Government and Politics

The present municipal government is headed by a city council elected every 3 years, consisting of a mayor (elected at large) and 12 aldermen (5 elected at large, 1 from each of the 7 wards). Council policies are administered by 10 departments and 5 boards or commissions. Thunder Bay Hydro controls the sale and distribution of electricity in the city, and the municipally owned Thunder Bay Telephone (or TBayTel) is the largest independent phone system in Canada. City council is also represented on a variety of local organizations such as the Lakehead Region Conservation Authority and the Harbour Commission. The public and separate school boards have their administrative offices in the city with jurisdiction extending into the adjacent rural municipalities.

Cultural Life

Thunder Bay has become the regional centre for cultural life in northwest Ontario. In the heart of the city is the Thunder Bay Community Auditorium, considered one of the finest concert halls in North America. Productions range from the concerts of the Thunder Bay Symphony Orchestra and the Fort William Male Choir to multicultural music ensembles and performances by a host of contemporary entertainers. There is one professional theatre company, Magnus Theatre, as well as a variety of amateur companies. Thunder Bay is also the site of one of the province of Ontario's Charity Casinos.
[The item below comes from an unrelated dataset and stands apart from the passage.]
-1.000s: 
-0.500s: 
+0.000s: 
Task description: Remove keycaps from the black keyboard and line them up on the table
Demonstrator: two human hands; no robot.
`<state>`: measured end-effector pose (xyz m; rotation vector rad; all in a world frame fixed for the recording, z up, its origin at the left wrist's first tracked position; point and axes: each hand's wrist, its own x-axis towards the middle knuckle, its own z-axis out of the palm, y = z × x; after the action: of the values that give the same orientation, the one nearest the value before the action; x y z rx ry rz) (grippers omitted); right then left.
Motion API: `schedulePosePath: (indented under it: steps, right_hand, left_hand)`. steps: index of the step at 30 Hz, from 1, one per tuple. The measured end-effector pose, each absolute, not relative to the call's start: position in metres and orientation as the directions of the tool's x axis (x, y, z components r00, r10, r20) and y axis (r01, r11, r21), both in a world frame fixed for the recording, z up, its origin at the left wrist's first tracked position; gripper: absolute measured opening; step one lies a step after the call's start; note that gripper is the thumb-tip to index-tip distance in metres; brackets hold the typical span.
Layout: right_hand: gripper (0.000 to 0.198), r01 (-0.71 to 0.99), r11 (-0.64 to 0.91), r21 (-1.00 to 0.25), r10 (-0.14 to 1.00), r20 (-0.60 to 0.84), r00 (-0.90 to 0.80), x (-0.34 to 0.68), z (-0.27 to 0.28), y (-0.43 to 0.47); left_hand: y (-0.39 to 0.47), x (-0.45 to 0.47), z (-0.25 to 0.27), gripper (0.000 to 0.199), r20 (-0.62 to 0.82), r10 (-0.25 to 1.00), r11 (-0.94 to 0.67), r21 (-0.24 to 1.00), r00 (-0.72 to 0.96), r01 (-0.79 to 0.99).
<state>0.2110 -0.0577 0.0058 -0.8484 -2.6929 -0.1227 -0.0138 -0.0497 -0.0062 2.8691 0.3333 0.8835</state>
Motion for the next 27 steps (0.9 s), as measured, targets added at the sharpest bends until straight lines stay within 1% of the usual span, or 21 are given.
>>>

The Thunder Bay Art Gallery is a national exhibition centre for native and INUIT ART. There are also several artist-run or private galleries exhibiting local art. Local history is kept alive at the Thunder Bay Historical Museum at Fort William Historical Park, a replica of the 19th-century fur-trading post, and at the Founders' Museum, which takes the form of a northwestern Ontario pioneer village from the early 1900s. The city's cultural diversity is promoted through the activities of various ethnic groups and an annual multicultural festival.

Post-secondary education is provided by Confederation College of Applied Arts and Technology and LAKEHEAD UNIVERSITY. The Lakehead campus shares a medical school with LAURENTIAN UNIVERSITY in Sudbury. Intended to meet the needs of northern Ontario, it received accreditation in 2004.

There are 2 weekly newspapers (one in Finnish) and one daily published in the city. Broadcasting is represented by 7 local radio stations (one owned by the CBC), CTV and CBC television affiliates - both owned and operated by the same company - TV Ontario and a wide variety of cable channels. Cultural industries, such as film and music production, graphic art and book publishing, are beginning to take root in the city.

City teams have won national titles in hockey and ski jumping. The curling rinks of Al Hackner (1982) and Heather Houston (1989) won world championships. Local athletes have successfully competed in Olympic, Commonwealth and Pan-American games. One example is Curt Harnett, who won medals for cycling in 3 Olympic games. The city has hosted the Ontario Winter Games (1976), the Canadian Figure Skating Championships (1980), several World Cup ski-jumping meets, the Canada Summer Games (1981), which left the city a $7.5-million multisport complex, and the Canadian Women's Curling Championship (1996). In 1995, Thunder Bay was the site of the World Nordic Games.

Further Reading

  • E. Arthur, Thunder Bay District, 1821-1902: A Collection of Documents (1973); G. Campbell, Thunder Bay, Ontario (1982); J.M. Mauro, A History of Thunder Bay (1981); T.J. Tronrud and A.E. Epp, eds, Thunder Bay: From Rivalry to Unity (1995).